Facebook’ta paylaş
Twitter’da paylaş
Duygu Güncesi *** YENi ***
Facebook’ta izle
Twitter’da izle
Bir buçuk yaşını geçmiş olan bir erkek siyam kedim var. (Bu yazıyı yazdığımda durum böyleydi. Artık altı yaşında ve kendinden bir yaş küçük bir tane de erkek ‘kardeşi’ var.) Sokakta gördüğümüz kedilere oranla daha iri ve yapılı. Küçük boy bir panter havasında… Sanırım; ondan 1-2 kez söz etmiştim. Evde kimse olmadığı zamanlarda yalnız kalıyor. Her ne kadar bu kedi türü, uzun zamandır insanlara ait kapalı mekânlarda yaşıyorsa da; yalnızlığa alıştığını söylemek zor.
Siyam kedimin yalnızlık çekmemesi ve ona arkadaşlık etmesi için yaz ortasında ikinci bir erkek siyam kedisi aldım. Yeni yavru, henüz 4 aylık. İlki ile kıyaslandığında cüsse ve ağırlık olarak da çok küçük. (Bu yazıyı yazdığımda kedilerim sözünü ettiğim yaşlarda idiler. Şimdi 5 ve 6 yaşlarındalar.)
Büyük kedi, yavruyu ilk geldiğinde saldırgan bir tavırla karşıladı. 1-2 gün için bir arada yaşamalarının mümkün olmadığını düşünmüştüm. Daha sonra birbirlerine alıştılar. Bütün günü yan yana uyumanın yanında birbirleri ile oyun oynayarak geçiriyorlar. Birbirleri ile ‘güreş tutmaları’ konusunda onları ‘özgür’ bırakıyorum. Çünkü bu tür boğuşma oyunları onların doğasının bir gereği. Birbirleri ile oynadıkları bu ‘boğuşma oyunu’ ile doğal yaşama hazırlanıyorlar.
İlginç olan bir nokta var. Küçük kedi, hafif sıkletinin bir sonucu olarak daima altta kalıyor. Küçük yavru, her ne kadar büyük olanı ısırmaya ve alt etmeye çalışsa da; bu durum, asla değişmiyor. Daima küçüğe yönelik minik ısırıkları eşliğinde üstte kalan büyük kedi oluyor.
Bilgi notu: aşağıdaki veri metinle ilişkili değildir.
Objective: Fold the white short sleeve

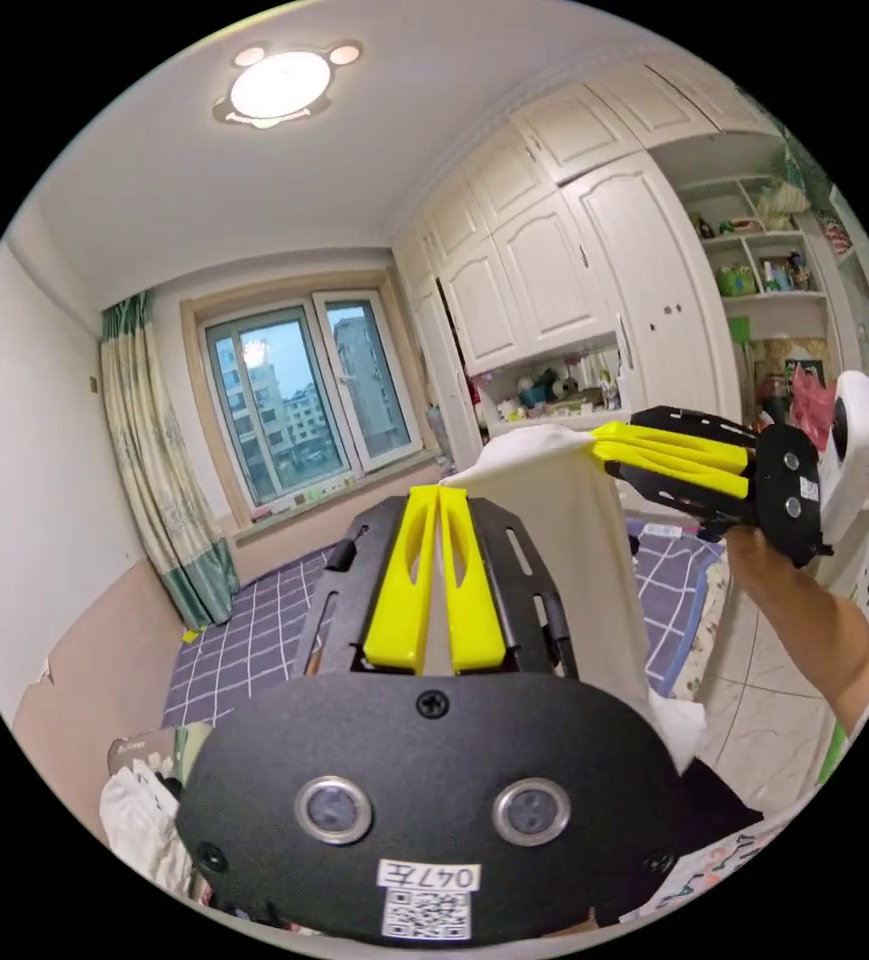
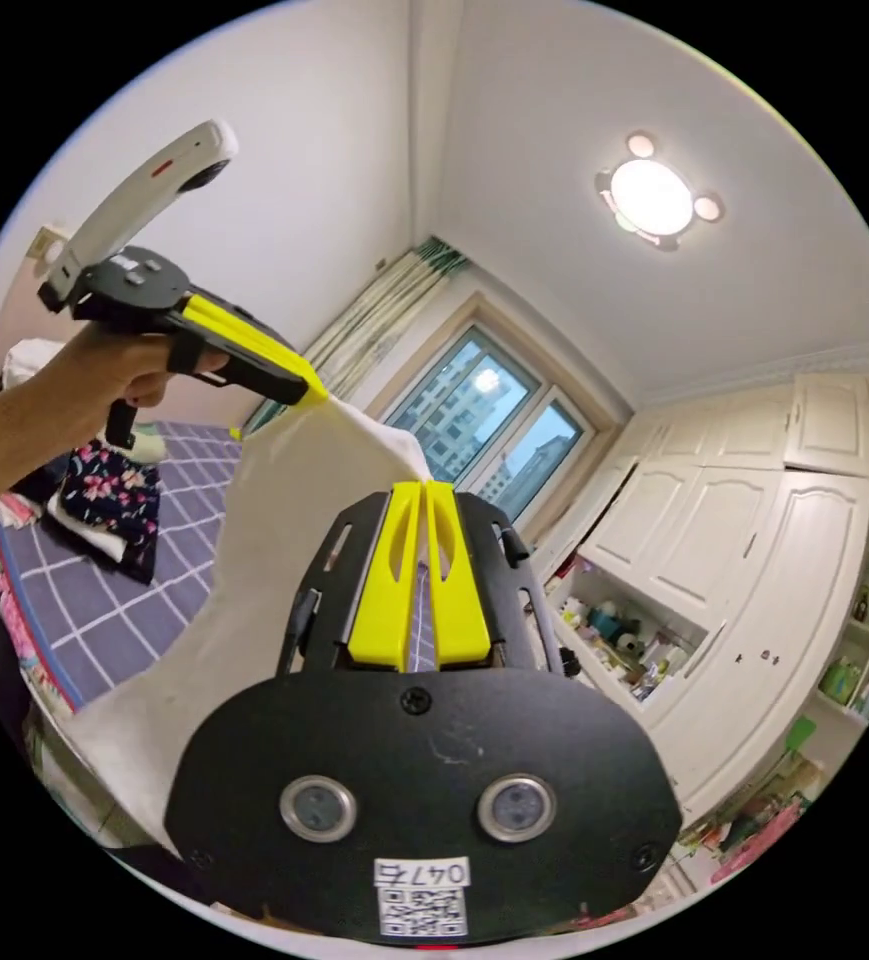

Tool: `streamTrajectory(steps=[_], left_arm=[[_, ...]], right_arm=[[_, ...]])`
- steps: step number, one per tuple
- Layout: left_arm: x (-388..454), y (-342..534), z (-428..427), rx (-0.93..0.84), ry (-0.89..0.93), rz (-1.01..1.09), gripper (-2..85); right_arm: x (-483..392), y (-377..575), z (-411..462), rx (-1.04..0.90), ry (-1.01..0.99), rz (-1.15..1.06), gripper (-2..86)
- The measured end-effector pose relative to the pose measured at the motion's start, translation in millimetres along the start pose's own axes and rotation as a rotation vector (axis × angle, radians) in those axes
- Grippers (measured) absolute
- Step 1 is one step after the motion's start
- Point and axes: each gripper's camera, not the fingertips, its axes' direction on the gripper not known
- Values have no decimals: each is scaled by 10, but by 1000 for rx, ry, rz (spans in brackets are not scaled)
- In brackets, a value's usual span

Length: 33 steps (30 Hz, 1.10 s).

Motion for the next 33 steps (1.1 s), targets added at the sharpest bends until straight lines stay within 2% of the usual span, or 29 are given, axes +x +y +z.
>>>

Küçük kedi, boğuşma sırasında canının yandığına dair küçük ‘miyav’ çığlıkları atıyor. Yanı başımda sürüp giden bu boğuşmaya engel olmak istediğim zamanlar oluyor. Küçüğü ‘kurtarmalıyım’ diye düşünüyorum. Sonra bu boğuşmaların onların doğası gereği olduğunu düşünüp ‘kurtarıp kurtarmamak’ arasında ikilemde kalıyorum. Boğuşmaya müdahale ettiğimde küçüğü kurtarmış olacağım ama bu kez de ‘doğanın hukukuna’ ve ‘kedilerin özgürlüğüne’ engel koymuş olacağımı düşünüyorum. Zor bir karar…
Kedilerin ağzı var dili yok. Büyük olan, ara sıra balkon kapısını açık bulduğunda komşuya kaçsa da; normal koşullarda her ikisi de benim istediğim gibi yaşamak zorundalar. Çünkü yaşadıkları mekânın egemeni benim. Olağandışı durumlar dışında nasıl bir yaşama sahip olacaklarına ve özgürlüklerini ne ölçüde kullanabileceklerine ‘ben’ karar veriyorum.
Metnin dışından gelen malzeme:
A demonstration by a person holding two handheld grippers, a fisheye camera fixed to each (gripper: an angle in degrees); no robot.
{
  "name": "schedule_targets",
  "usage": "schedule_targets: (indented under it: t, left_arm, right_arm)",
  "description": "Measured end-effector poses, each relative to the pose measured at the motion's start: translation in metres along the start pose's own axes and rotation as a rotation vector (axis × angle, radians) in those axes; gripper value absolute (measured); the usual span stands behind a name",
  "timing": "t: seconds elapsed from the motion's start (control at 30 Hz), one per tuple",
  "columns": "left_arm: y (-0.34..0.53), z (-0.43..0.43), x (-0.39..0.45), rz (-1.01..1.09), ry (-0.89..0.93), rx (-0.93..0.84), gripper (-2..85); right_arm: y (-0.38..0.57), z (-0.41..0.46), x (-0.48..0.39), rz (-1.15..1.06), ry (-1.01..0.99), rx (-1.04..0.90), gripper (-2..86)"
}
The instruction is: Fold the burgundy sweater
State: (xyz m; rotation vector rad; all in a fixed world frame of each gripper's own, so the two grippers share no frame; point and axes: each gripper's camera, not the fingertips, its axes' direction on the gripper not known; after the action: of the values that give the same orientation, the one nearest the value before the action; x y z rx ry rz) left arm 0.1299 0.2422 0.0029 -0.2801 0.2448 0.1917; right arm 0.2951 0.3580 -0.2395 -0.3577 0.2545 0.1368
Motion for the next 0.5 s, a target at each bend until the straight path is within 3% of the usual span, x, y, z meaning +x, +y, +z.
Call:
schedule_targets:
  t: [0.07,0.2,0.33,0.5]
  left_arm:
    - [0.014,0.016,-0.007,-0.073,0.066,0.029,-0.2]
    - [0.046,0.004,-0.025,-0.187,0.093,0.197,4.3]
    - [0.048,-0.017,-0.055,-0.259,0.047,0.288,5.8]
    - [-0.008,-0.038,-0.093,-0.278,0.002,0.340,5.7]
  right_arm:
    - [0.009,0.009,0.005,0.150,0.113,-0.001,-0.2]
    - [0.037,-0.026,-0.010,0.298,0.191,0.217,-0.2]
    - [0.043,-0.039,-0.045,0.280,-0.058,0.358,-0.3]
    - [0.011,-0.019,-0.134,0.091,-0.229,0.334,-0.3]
Hadi; işi biraz daha absürt hale getireyim. Diyeyim ki kedilere; “Ey kediler; ben size karşı demokrat davranmaya karar verdim. Bu ev içinde uykunuza, boğuşmalarınıza velhasıl genel anlamda özgürlüklerinize karışmayacağım. Canınız nasıl isterse öyle yaşayabilirsiniz. Yeter ki; evin birlik ve dirliğini bozmayın.” Sizce sonuç ne olur? Kedilerin yukarıda anlattığım yaşam modelinde bir değişiklik olur mu? Hayır, olmaz. Neden derseniz; cevabı basit… Çünkü büyük kedi, gücü elinde tutuyor. Evin içinde egemen olarak yalnız kediler kaldığında; güç, büyük siyam kedisinin elinde oluyor. Yavru kedinin, onun fiziksel güç uygulamasından kaçıp kurtulmak dışında bir seçeneği kalmıyor.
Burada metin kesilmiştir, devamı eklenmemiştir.